His first apple case was a bit of an accident while he was helping a friend who lived nearby.

“She’s a disabled missionary, and I would go over and help her with little chores. And one day she asked me if I could go and pick some apples for her in her orchard,” he said. “She lived on the property that her dad and granddad had lived on.”

He did some research on the orchard that was more than a century old, trying to find what he could on Eastern Washington apples.

“I don’t know if your viewers know, but in eastern Washington this is not where all the Washington apples are grown. The Washington apples are all grown basically along the Columbia River and its tributary,” Benscoter said. “Probably closer to 120 years ago, this was a big apple growing area. And of course, all homesteaders would have large apple orchards whenever they homesteaded a property.”

Since that time, The Lost Apple Project has discovered more than 29 varieties and followed up on new leads in Oregon, Washington and Idaho while also working with the Whitman County Historical Society.

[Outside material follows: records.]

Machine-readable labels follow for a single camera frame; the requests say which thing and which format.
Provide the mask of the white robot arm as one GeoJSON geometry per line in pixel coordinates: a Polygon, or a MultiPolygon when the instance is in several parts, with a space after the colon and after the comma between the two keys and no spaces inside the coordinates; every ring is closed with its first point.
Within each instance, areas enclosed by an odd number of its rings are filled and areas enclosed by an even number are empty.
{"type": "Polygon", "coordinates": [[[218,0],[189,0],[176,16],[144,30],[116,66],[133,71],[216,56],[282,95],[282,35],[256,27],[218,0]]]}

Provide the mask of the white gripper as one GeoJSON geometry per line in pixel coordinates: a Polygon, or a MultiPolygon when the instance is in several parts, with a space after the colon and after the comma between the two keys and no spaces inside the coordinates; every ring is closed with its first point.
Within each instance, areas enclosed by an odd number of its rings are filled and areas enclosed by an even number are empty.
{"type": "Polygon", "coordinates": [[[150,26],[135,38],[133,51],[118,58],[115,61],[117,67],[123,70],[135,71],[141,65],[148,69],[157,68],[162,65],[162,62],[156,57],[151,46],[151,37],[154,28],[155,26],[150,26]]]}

The Lost Apple Project is now part of a large online network, including a Facebook page with more than 14,000 followers.

“I think people just get a thrill of finding out that we’re bringing back something that a lot of people thought was going to be extinct,” he said.

A Surprise Apple is one of the nearly forgotten apple varieties found by Dave Benscoter and his Lost Apple Project (Undated, courtesy photo)
A Surprise Apple is one of the nearly forgotten apple varieties found by Dave Benscoter and his Lost Apple Project (Undated, courtesy photo)

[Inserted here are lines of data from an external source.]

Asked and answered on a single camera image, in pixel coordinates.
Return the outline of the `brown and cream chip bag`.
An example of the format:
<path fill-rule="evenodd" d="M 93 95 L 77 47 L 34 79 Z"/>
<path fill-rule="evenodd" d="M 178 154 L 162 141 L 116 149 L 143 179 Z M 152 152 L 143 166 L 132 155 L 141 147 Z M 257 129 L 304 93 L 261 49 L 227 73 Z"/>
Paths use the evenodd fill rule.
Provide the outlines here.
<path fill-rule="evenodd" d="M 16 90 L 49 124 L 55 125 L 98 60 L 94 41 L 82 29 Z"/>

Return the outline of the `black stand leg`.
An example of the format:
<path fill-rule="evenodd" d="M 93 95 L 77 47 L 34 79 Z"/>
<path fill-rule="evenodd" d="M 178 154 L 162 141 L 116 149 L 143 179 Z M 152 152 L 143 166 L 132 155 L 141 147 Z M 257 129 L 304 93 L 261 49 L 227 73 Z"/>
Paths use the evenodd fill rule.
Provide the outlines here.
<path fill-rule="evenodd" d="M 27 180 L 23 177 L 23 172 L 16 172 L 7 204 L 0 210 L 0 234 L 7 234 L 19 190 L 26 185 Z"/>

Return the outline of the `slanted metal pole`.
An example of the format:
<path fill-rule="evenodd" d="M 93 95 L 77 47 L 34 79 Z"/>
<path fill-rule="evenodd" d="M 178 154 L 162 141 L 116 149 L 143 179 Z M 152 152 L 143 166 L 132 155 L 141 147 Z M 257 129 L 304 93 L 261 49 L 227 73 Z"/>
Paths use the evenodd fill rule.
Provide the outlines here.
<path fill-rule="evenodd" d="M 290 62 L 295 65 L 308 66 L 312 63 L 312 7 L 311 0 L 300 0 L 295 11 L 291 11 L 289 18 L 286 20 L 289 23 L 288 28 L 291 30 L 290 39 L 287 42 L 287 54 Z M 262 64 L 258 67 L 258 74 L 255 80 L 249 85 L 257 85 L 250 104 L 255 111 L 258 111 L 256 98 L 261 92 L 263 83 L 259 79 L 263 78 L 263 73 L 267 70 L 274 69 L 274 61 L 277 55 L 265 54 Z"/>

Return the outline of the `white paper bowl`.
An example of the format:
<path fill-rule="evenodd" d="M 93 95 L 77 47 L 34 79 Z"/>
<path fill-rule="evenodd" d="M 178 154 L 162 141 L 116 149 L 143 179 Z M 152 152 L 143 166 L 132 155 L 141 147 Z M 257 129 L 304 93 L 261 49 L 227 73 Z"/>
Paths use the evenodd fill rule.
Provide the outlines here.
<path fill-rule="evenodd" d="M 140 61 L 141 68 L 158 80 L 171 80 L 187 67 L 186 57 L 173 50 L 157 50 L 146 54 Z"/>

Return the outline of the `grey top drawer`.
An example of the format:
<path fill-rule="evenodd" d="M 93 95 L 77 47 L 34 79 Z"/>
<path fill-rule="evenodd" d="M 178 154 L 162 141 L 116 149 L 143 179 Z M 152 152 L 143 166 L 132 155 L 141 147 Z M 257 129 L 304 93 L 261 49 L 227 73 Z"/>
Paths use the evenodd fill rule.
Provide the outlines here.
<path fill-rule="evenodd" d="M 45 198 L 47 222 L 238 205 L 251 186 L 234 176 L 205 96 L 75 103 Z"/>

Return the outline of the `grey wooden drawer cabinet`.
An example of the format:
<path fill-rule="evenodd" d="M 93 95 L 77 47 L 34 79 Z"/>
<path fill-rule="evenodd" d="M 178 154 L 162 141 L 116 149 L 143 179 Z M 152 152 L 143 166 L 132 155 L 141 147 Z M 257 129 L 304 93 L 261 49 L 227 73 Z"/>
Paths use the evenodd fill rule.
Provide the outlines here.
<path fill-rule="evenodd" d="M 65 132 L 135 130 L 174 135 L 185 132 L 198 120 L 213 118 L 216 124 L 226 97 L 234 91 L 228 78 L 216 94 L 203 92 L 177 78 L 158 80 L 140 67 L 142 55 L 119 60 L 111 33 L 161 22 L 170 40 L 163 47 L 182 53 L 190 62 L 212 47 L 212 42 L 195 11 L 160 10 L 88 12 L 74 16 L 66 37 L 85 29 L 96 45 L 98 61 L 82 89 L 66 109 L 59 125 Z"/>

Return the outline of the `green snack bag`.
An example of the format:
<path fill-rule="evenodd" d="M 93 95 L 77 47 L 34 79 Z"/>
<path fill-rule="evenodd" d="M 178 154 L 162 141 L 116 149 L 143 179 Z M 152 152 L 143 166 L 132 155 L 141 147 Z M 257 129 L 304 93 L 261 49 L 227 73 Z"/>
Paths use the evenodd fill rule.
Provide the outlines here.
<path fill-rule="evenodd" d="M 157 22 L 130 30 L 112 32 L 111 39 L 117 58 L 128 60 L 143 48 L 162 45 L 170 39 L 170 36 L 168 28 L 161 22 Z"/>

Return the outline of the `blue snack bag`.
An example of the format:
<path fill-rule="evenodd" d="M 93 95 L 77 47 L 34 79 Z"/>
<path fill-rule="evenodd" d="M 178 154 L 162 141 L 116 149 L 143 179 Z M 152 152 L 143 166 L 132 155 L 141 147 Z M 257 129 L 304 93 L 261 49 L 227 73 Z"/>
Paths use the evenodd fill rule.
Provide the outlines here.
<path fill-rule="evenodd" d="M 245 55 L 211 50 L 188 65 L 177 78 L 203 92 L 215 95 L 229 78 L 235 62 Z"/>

Each year about 250 bags of apples are sent to the Temperate Orchard Conservancy in Molalla to identify their varieties. Washington State University has a database with more than 3000 apple varieties to do DNA testing.

Benscoter also wrote a book, “The Lost Apples of the Inland Empire,” which he expects will soon be printed.

Whether it’s the excitement in another discovery or tips on how to graft an apple tree, The Lost Apple Project is helping to preserve parts of history in the Pacific Northwest.

“A lot of people also have memories of maybe going to their grandmother’s house and she had a special apple tree and they’ve haven’t tasted that apple tree in, you know, 50 years or something. And it brings back a lot of memories for people,” he said.